Of course, we are working hard to always improve the product and we have many directions we can go in that regards to make it even better.
What’s one dilemma you’ve encountered in the startup process?
The biggest dilemma is making your idea into reality. Once you know you have to move forward with your idea, if you are non technical and can’t program you have to find resources to get your product built. We were able to work with a terrific team of developers who recently graduated from Colorado School of Mines in Denver. We can’t thank Jerel, Chad, and Thomas enough.
We found that learning to code took too much time that we needed to focus elsewhere. We also got involved in many programming groups to meet people and determine who would be the best fit for what we wanted to do.
What’s one challenge you’ve overcome in the startup process?
The biggest challenge that we have overcome is actually building something and getting it out there for people to use and get a feel for. Once you do that, then a whole bunch of other challenges and experiments take place. The learning begins to accelerate at an extremely fast pace.

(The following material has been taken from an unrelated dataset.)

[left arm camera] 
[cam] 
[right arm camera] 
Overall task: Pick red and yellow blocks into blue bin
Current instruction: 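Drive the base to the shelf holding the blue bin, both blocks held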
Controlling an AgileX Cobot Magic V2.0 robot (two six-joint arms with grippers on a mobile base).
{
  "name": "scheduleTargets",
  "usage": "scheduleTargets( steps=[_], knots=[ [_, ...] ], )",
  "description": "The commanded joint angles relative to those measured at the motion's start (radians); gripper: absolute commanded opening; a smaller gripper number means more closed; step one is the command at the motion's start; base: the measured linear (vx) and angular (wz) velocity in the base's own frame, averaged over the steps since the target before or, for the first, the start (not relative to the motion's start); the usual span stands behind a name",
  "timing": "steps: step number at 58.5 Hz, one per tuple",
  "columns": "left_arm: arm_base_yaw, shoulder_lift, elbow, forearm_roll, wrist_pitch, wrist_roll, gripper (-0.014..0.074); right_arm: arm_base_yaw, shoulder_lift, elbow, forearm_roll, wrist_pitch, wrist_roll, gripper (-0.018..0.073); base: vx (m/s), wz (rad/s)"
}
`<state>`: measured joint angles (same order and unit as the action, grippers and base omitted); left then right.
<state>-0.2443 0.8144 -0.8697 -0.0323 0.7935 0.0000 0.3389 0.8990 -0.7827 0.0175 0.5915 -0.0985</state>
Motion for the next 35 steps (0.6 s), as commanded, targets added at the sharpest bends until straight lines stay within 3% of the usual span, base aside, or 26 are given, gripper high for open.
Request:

Who are some of your mentors and business role models?
One role model for me locally is Ben West. He is a local developer who has worked on many different projects. Meeting him here in Loveland restored my faith in many things. It is always a joy when you find other people who have similar passions and want to build things that make the world better.
I can’t thank Derek Sivers (of CD Baby) enough. He helped us create our initial specs and was really the guiding light during the entire process. His inspriation and kind words really kept us going.
James Altucher is a huge influence through his blog and his advice during Twitter chats. I highly recommend reading his materials to anyone who wants to be happy and improve themselves.
Dan Martell was a large influence to us as well. He was more than happy to lend a hand and give his advice at many roadblocks.
What’s next for Employtown?
We are working on creating a Campus Ambassador Program to really make an impact on college campuses. Also, we have strong interest internationally in our product and want to create a community program across the globe where our users and fans can get involved and make their communities better.
We will be focusing on making our product better and gathering a ton of feedback from our users. We have many options we are considering to make EmployTown even better. There will be a bunch of information products designed to help employers with the challenges they face and to empower job seekers and employees to really add value to their lives and to their employers.